◆ TASK DETAILS ◆
For the data below, count the lines that have the string "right" and state that number by itself.

Stored data entries
Start of Block

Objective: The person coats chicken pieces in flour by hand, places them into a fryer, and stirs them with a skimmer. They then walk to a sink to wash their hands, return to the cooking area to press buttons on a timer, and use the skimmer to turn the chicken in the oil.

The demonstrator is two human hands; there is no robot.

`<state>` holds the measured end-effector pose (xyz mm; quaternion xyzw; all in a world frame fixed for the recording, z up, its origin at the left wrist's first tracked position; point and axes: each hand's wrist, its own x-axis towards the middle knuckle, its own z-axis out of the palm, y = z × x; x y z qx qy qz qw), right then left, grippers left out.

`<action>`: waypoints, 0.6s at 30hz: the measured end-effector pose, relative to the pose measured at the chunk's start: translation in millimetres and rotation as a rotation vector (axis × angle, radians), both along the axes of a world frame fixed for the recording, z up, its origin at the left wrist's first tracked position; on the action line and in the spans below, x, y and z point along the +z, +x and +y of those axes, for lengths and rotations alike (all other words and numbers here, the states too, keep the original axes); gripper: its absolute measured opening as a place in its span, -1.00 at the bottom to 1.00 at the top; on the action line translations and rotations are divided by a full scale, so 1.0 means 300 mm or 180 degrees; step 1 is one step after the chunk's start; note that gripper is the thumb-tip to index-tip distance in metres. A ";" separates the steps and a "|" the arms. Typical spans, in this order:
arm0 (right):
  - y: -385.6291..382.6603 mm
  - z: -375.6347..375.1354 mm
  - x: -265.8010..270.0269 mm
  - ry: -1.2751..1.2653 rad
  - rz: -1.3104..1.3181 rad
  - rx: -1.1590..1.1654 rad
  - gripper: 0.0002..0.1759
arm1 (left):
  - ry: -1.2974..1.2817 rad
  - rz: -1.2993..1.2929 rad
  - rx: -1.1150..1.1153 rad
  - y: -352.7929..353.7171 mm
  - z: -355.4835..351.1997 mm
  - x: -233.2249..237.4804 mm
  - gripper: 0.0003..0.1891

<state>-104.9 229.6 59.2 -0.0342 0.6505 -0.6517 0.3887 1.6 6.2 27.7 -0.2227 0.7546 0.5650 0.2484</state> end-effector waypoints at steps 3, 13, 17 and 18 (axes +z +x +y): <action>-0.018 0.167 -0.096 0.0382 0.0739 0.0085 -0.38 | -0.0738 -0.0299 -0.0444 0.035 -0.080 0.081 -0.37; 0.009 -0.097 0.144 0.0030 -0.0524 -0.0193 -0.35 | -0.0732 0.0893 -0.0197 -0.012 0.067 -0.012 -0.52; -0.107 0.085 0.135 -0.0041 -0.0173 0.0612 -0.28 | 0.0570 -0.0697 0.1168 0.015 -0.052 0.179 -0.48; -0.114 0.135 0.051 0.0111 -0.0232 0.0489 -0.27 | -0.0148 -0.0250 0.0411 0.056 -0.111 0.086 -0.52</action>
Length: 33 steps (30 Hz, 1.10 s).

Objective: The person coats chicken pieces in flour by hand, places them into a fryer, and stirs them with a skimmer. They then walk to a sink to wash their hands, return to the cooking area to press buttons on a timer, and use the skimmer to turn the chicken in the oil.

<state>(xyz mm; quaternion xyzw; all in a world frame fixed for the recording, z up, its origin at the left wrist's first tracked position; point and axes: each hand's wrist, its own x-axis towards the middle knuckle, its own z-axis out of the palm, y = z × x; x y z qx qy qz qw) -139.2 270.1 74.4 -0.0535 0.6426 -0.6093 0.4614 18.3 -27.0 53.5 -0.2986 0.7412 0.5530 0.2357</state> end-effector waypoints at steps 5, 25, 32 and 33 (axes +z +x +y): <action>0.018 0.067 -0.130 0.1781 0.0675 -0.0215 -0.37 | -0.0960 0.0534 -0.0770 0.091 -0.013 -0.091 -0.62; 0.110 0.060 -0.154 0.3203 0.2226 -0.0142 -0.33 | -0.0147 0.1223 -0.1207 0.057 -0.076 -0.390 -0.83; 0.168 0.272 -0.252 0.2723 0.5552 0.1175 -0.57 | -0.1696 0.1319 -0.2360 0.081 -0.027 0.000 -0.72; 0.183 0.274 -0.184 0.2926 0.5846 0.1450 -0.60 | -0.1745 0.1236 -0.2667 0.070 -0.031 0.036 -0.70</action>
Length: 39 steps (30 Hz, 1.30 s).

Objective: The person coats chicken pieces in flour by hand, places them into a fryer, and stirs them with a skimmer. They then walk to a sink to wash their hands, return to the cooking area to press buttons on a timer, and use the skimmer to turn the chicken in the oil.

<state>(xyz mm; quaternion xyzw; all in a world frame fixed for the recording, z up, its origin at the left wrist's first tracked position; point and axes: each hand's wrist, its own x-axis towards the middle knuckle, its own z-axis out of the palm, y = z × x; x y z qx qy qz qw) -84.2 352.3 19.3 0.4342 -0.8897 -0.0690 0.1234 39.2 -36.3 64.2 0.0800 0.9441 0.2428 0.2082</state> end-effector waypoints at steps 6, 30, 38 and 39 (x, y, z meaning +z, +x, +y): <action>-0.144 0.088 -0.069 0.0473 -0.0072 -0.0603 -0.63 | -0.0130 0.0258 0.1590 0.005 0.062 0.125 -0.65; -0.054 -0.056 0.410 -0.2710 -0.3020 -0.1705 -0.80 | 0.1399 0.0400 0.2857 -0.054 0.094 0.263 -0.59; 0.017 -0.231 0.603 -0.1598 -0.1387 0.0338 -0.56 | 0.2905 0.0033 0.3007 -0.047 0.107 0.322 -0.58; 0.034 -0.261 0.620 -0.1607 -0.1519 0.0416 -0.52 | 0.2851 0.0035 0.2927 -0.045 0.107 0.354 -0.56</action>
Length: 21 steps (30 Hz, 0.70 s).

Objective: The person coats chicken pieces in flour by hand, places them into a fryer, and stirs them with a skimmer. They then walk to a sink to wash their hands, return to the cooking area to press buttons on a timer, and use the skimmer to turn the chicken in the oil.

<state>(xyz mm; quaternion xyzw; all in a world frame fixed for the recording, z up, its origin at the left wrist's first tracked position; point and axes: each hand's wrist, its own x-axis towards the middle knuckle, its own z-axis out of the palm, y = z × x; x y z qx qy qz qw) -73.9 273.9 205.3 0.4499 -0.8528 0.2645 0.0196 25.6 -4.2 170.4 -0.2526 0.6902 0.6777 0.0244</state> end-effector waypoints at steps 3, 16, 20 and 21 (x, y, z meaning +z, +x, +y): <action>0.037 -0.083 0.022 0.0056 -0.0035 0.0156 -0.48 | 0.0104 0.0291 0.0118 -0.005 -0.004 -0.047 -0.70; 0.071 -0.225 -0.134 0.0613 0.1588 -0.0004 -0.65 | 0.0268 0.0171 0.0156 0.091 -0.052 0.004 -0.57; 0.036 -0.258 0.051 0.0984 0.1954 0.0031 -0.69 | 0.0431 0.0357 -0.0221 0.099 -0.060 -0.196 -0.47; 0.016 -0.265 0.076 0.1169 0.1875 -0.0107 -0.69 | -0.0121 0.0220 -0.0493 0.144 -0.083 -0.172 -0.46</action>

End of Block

◆ RESPONSE ◆
2